American fashion businesswoman

Lauren Santo Domingo (née Davis; born February 28, 1976) is an American entrepreneur, magazine editor, and socialite. She is the co-founder and Chief Brand Officer of online fashion retailer Moda Operandi.

== Early life ==
Lauren Santo Domingo, the daughter of Ronald V. Davis, the former CEO of the Perrier Group of America, and Judy Davis, an artist, grew up in Greenwich, Connecticut. As a model in her teens, she appeared in Sassy frequently, as well as in several commercials, including a Japanese TV spot with Brad Pitt. She attended the Kent School and graduated from the University of Southern California with a degree in history in 1998. While at USC, she was a member of Pi Beta Phi. After graduation, she moved to Paris.

==Professional career==
Santo Domingo began her career at Vogue as a fashion assistant, eventually becoming associate fashion editor and then sittings editor, with a focus on American designers. She later served as public relations director for J. Mendel in Paris, where she helped launch the brand’s ready-to-wear line. She also led the public relations department at Carolina Herrera under the Puig Group. In 2005, Santo Domingo returned to Vogue as a contributing editor, a role she held as of 2018.
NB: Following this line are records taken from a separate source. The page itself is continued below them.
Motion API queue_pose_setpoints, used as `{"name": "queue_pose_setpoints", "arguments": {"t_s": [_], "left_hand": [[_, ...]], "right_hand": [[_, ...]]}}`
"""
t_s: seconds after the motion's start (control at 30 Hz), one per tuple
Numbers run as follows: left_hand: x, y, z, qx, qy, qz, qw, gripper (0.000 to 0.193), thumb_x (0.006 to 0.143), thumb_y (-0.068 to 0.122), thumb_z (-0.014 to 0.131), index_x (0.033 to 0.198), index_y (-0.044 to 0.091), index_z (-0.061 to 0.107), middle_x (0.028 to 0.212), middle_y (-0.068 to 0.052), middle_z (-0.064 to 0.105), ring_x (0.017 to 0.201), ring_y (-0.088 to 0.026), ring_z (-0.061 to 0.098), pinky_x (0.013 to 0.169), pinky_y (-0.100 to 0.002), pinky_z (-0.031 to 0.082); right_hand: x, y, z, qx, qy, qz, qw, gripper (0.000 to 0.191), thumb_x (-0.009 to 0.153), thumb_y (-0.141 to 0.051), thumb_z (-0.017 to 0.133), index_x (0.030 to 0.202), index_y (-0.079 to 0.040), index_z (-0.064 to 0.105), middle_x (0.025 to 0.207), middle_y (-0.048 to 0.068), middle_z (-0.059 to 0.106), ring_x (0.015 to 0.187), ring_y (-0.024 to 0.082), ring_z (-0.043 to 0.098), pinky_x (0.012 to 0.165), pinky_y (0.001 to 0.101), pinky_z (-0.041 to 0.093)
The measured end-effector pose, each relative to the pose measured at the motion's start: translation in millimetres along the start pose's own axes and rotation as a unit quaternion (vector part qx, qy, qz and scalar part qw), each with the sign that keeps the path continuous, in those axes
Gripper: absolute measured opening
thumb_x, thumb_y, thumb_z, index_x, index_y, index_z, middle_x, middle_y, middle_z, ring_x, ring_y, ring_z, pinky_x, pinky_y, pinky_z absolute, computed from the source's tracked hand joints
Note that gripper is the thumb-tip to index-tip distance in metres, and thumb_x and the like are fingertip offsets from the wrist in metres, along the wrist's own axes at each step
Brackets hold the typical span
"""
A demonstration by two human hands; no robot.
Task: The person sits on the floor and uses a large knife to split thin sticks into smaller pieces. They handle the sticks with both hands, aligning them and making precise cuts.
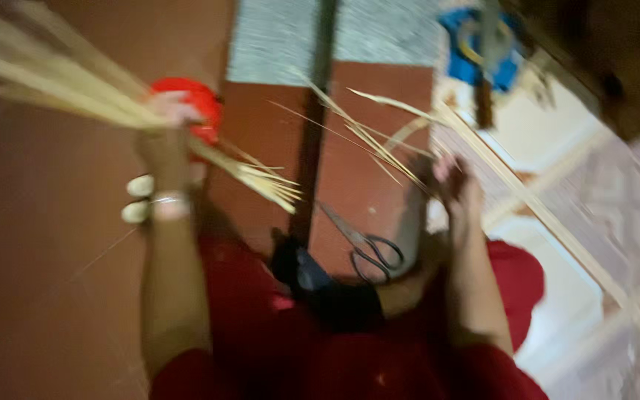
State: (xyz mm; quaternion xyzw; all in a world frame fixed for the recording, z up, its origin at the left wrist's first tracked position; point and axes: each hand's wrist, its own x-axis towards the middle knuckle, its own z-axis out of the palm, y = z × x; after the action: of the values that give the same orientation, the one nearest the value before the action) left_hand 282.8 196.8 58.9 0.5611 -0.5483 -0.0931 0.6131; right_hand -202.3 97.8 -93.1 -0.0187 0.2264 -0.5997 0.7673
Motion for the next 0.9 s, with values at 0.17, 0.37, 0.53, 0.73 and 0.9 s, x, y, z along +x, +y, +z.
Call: {"name": "queue_pose_setpoints", "arguments": {"t_s": [0.17, 0.37, 0.53, 0.73, 0.9], "left_hand": [[5.3, 19.1, -5.3, -0.057, -0.046, -0.031, 0.997, 0.03, 0.109, 0.021, 0.064, 0.083, 0.008, 0.072, 0.079, -0.004, 0.074, 0.094, -0.017, 0.076, 0.103, -0.041, 0.055], [10.4, 39.9, -18.2, -0.126, -0.056, -0.124, 0.983, 0.013, 0.099, 0.019, 0.066, 0.093, 0.008, 0.072, 0.077, -0.003, 0.072, 0.075, -0.014, 0.073, 0.079, -0.041, 0.066], [14.6, 45.9, -28.5, -0.097, -0.087, -0.112, 0.985, 0.02, 0.101, 0.019, 0.06, 0.097, 0.003, 0.072, 0.076, -0.004, 0.069, 0.077, -0.014, 0.072, 0.08, -0.037, 0.064], [12.0, 36.4, -18.3, -0.08, -0.083, -0.055, 0.992, 0.032, 0.11, 0.023, 0.049, 0.098, 0.002, 0.069, 0.079, -0.005, 0.069, 0.081, -0.015, 0.072, 0.08, -0.035, 0.061], [7.9, 34.3, -12.9, -0.075, 0.009, -0.139, 0.987, 0.027, 0.11, 0.021, 0.047, 0.098, 0.005, 0.065, 0.066, 0.002, 0.059, 0.059, -0.01, 0.059, 0.053, -0.027, 0.05]], "right_hand": [[-7.6, 9.8, 7.2, -0.088, 0.104, -0.01, 0.991, 0.046, 0.114, -0.038, 0.033, 0.125, 0.0, 0.056, 0.123, 0.024, 0.066, 0.111, 0.038, 0.065, 0.1, 0.0517, 0.055], [-17.6, 21.8, 28.2, -0.122, 0.132, -0.014, 0.984, 0.044, 0.116, -0.039, 0.037, 0.123, -0.001, 0.058, 0.111, 0.019, 0.063, 0.104, 0.037, 0.065, 0.094, 0.054, 0.055], [-30.4, 24.2, 36.0, -0.252, 0.078, 0.044, 0.964, 0.038, 0.115, -0.041, 0.039, 0.111, -0.006, 0.051, 0.1, 0.021, 0.066, 0.086, 0.039, 0.066, 0.078, 0.0538, 0.053], [-34.7, 35.6, 22.9, -0.491, 0.16, -0.061, 0.854, 0.032, 0.109, -0.029, 0.063, 0.105, 0.003, 0.068, 0.082, 0.015, 0.067, 0.056, 0.023, 0.061, 0.047, 0.036, 0.049], [-52.5, 70.4, 21.8, -0.575, 0.068, -0.077, 0.812, 0.029, 0.101, -0.028, 0.07, 0.106, 0.0, 0.074, 0.088, 0.015, 0.072, 0.066, 0.021, 0.068, 0.059, 0.0349, 0.055]]}}
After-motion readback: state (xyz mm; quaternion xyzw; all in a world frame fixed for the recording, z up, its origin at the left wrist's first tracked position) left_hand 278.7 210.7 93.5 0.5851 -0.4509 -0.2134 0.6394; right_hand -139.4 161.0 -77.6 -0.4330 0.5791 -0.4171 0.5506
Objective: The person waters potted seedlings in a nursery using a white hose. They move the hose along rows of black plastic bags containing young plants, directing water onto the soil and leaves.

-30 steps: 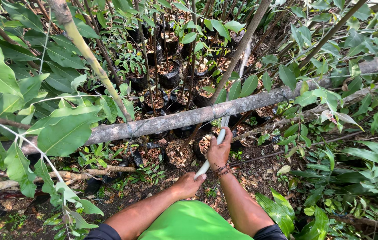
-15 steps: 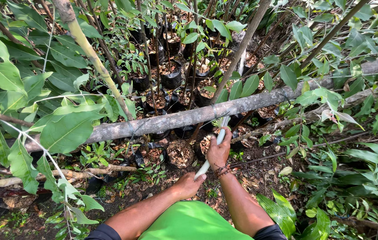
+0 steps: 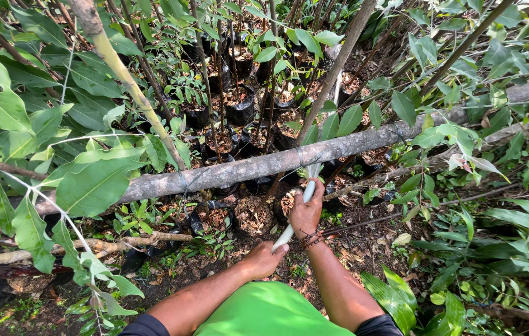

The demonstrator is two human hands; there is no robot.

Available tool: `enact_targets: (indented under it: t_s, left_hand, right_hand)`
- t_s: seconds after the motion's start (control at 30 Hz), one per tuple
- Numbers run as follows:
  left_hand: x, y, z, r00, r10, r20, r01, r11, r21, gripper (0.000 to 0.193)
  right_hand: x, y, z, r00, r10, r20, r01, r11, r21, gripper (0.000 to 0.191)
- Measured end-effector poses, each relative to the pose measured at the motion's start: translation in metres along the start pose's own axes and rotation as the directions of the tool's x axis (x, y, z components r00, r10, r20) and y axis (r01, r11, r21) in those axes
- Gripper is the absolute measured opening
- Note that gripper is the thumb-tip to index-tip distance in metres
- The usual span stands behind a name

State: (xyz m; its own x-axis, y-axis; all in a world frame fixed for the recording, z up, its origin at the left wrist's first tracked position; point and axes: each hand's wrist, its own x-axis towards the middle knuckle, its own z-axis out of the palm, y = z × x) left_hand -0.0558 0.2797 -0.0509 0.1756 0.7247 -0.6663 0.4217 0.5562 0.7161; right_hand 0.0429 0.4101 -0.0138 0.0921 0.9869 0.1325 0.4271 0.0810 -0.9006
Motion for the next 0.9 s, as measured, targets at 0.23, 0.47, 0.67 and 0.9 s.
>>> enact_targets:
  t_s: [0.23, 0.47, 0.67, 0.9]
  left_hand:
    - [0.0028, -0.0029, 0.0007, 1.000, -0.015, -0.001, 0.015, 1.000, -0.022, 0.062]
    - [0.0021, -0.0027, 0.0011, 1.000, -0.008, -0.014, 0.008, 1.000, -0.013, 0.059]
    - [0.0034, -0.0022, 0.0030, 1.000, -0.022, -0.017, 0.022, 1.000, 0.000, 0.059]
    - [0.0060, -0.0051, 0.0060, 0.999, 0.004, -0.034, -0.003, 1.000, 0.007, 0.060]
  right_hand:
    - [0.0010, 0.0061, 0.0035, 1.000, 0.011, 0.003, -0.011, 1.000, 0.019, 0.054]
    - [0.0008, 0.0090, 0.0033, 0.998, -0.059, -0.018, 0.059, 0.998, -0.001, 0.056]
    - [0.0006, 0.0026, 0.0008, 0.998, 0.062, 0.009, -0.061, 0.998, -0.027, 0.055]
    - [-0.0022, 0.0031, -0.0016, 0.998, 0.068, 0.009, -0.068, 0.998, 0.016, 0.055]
As a former American Vogue editor, she set out to create a platform that would allow women to shop from complete designer collections, a benefit only offered to editors or stylists at the time. In February 2011, she launched Moda Operandi with Áslaug Magnúsdóttir, changing the way the fashion industry and people shop. The company now has more than 300 employees across eight offices globally, and has raised nearly $300m in funding from top-tier investors.

In March 2023 Santo Domingo was introduced as the Creative Director of the home collection for Tiffany & Co.

==Personal life==
Considered one of the "100 most influential New Yorkers of the past 25 years" by The New York Observer, Santo Domingo was inducted into Vanity Fair's International Best Dressed List Hall of Fame in 2017.

Santo Domingo is a fundraiser for Democratic political candidates including Hillary Clinton and Kamala Harris.

She is married to Colombian-American billionaire businessman Andrés Santo Domingo, who is the youngest son of late business magnate Julio Mario Santo Domingo, and the co-owner of independent record label Mexican Summer. The couple met in 1998 in Paris. Through her husband, she is a member of the wealthy Colombian-American Santo Domingo family. She has described her husband as being "supportive of everything I do."

Santo Domingo lives in New York City with her husband and their two children.

===Wedding===
Lauren Santo Domingo’s 2008 wedding to Andrés Santo Domingo in Cartagena, Colombia, was featured as “the wedding of the year” by Vogue with a ten-page spread, custom designer dresses, and high-profile guests, and later appeared on the cover of Vogue Weddings.